Me deixou triste e feliz, por saber que muitos ainda sofrem. Aqui em São Paulo a gente é mais tranquilo. Só que sofremos muito preconceito ainda. Mas em outras aldeias que eu fui, eles sofrem violentamente pelos fazendeiros. Temos que divulgar isso. Conversar com as lideranças me deixou feliz também. Por eles estarem conversando comigo como se eu fosse a esperança, assim como muitos jovens que estão aí na música para poder mostrar  pro mundo sobre a nossa luta. Divulgar, manifestar.

Como foi para você a experiência de gravar o filme? 

Foi uma experiência brilhante. Consegui fazer, foi um desafio. Estou já em andamento com um novo documentário. Sobre meu novo projeto do disco, que será lançado em 2022. E vai rodar o mundo também.

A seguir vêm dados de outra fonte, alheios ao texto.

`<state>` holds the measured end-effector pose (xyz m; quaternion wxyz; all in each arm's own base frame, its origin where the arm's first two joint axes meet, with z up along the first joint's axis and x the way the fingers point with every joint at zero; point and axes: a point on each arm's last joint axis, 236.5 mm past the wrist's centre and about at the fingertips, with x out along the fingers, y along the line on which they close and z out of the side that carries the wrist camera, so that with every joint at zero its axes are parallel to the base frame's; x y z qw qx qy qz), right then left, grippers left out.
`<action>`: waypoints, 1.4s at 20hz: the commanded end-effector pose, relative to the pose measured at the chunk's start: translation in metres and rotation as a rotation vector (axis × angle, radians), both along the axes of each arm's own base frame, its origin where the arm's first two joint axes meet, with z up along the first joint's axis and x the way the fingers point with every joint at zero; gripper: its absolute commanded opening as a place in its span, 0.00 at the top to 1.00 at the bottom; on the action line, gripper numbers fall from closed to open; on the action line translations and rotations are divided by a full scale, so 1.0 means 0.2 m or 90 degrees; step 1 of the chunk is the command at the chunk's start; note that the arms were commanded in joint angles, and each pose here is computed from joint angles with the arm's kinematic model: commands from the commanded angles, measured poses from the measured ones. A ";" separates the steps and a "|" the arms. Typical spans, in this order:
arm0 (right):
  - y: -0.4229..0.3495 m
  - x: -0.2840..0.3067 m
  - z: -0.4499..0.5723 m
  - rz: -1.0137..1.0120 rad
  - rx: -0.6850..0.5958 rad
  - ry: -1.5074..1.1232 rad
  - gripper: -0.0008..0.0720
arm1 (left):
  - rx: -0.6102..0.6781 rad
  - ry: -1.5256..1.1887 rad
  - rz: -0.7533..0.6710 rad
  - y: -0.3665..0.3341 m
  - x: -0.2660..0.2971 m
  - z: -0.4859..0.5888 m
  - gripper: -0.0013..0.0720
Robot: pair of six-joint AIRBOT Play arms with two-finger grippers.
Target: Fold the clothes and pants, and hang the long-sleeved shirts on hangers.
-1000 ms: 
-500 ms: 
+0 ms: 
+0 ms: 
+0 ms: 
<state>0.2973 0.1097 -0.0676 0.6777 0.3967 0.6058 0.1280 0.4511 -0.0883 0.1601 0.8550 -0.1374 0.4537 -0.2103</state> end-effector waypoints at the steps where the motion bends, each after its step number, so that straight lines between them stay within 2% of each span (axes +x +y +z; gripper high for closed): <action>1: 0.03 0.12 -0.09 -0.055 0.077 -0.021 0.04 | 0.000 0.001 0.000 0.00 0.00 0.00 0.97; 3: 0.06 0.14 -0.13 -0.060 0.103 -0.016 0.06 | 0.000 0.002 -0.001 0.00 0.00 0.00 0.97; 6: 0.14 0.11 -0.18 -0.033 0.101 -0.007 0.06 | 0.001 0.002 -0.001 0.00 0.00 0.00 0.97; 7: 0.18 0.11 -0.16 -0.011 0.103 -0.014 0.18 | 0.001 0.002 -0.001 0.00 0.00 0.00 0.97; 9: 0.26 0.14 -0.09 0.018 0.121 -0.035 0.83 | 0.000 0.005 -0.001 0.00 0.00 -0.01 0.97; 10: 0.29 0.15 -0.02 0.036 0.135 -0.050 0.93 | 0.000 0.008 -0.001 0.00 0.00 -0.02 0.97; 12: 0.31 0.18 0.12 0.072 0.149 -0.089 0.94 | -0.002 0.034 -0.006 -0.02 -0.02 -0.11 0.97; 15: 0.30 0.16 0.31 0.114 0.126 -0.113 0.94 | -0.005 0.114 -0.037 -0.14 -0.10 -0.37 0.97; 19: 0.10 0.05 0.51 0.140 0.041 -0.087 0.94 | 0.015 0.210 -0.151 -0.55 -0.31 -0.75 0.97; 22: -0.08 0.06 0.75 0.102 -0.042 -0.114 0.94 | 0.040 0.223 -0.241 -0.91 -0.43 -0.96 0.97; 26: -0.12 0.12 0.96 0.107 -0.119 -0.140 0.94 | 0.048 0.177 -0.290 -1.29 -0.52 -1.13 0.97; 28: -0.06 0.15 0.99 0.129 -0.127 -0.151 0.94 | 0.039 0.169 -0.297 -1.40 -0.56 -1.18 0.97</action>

Qual o objetivo da sua música? Que mensagem deseja passar?

O objetivo da minha música é manifestar cada lugar, região, momento. Mas tento falar um pouco de tudo. Sobre a família, sobre a mãe natureza, sobre respeito. Sobre a vida. Geralmente faço mais em Guarani. A Must Films me ajudou muito a fazer esse documentário e me apoiou para lançar um EP, que gravei várias músicas.

A mensagem que deixo é de respeito ao povo indígena e à mãe natureza.

Como foi para você a experiência de mentoria de Criolo?

Toda experiência é uma nova vivência. Não tem nada melhor do que uma nova experiência. É um novo começo. Minha maior felicidade é lembrar também do começo de tudo. Quando gravei meu primeiro curta aos 6 anos. Começo da minha vida artística. Fiquei muito feliz de ter conhecido muitos artistas, muitas lideranças indígenas e o Criolo. Desejo muito revê-lo. Ter esse encontro foi maravilhoso. Ele me deu muito incentivo para essa caminhada, na carreira, muita força para continuar.

Foto: Divulgação

O que você acha que precisa ser feito para a melhoria da realidade indígena no País?

Muita gente nos critica porque moramos perto da cidade. A gente mora no mesmo lugar desde 1500, foi a cidade que cresceu e com isso perdemos nosso espaço, animais para caçar, rios cada vez mais poluídos, floresta. Passa muito carro, avião e helicóptero, isso nos afasta da realidade. Isso nos afasta da nossa realidade. Temos pouco para caçar, temos que ir fazer compras na cidade porque nosso alimento sempre foi a caça. A terra já não dá mais frutos.

Para nosso País melhorar na questão indígena, é necessário respeito e conhecimento sobre nossa cultura. Não é falar pelos indígenas, é ouví-los. Apenas isso.